Relisingers "The Positivos" promote the 'Chrislam' of 'Gollah' (March 16th, 1986, in the TV-show "Van Kooten en De Bie")

Collection "Thinkles Lusionless"
Valentin Eni Nov 2024
(the final prayer)

Your Father,
who Am in heaven,
hallowed be My name.
My will be done,
My kingdom come,
on earth as it is in heaven.

Your daily bread
I give it to you today.
And I forgive your trespasses,
as you forgive those who trespass against you.
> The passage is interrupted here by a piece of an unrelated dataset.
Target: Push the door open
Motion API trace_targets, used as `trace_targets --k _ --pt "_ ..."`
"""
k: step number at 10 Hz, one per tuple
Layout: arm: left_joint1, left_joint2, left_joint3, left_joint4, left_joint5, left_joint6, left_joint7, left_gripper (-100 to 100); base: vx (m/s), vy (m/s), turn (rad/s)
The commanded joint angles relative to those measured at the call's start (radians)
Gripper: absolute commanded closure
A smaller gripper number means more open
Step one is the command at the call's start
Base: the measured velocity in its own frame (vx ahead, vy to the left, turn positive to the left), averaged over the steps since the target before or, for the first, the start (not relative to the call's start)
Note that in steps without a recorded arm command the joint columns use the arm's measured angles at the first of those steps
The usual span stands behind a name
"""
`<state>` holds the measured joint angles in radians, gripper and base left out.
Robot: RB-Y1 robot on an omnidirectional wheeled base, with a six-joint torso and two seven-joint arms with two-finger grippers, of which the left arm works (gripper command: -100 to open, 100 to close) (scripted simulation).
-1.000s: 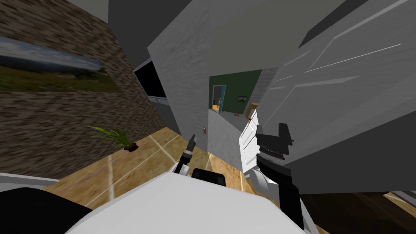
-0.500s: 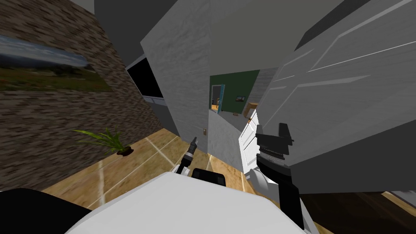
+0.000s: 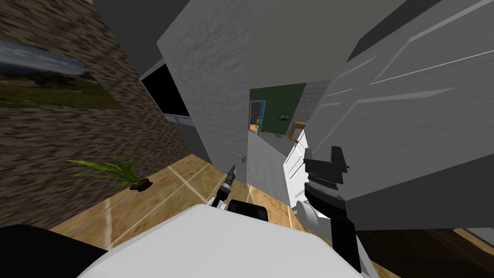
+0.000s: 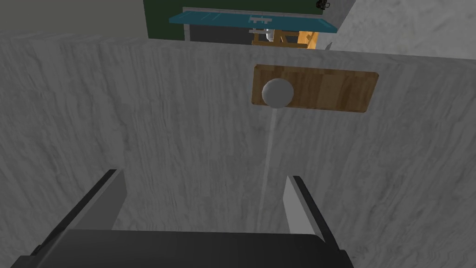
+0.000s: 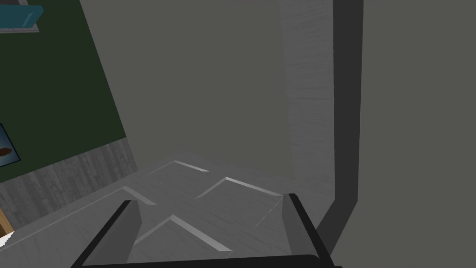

And I lead you not into temptation,
but deliver you from the evil one.

For Mine is
the kingdom, the power, and the glory,
forever and ever.

AMEN.


(Alternative translation)

My Children
(the final prayer)

My children, who are on earth,
hallowed is My Name.
My kingdom will come to you,
and My will shall be done,
on earth as it is in heaven.

I give you today your daily bread.
I forgive your trespasses,
as I call you to forgive those
who trespass against you.

I will not lead you into temptation,
but I will deliver you from evil.

For Mine is the kingdom,
the power, and the glory,
forever and ever.

Amen.


(Original Romanian Poem)

TATĂL VOSTRU
(ultimă rugăciune)

Tatăl vostru,
care Sunt în ceruri,
sfinţească-se numele Meu,
facă-se voia Mea,
vie împărăţia Mea
precum în cer aşa şi pe pământ,
pâinea voastră cea de toate zilele
v-o dau vouă astăzi
şi vă iert vouă greşelile voastre
precum iertaţi şi voi greşiţilor voştri,
şi nu vă duc pe voi în ispită
ci vă izbăvesc de cel viclean,
căci a Mea este
împărăţia,puterea şi slava
în vecii vecilor.
AMIN.
The poem presents a profound reinterpretation of the Lord’s Prayer, shifting the perspective from a plea by humanity to a declaration by God. It explores themes of divine authority, grace, and the intimate relationship between the Creator and creation. By addressing humanity directly, the poem emphasizes God’s sovereignty and mercy while reasserting the human responsibility to forgive and live in alignment with divine will.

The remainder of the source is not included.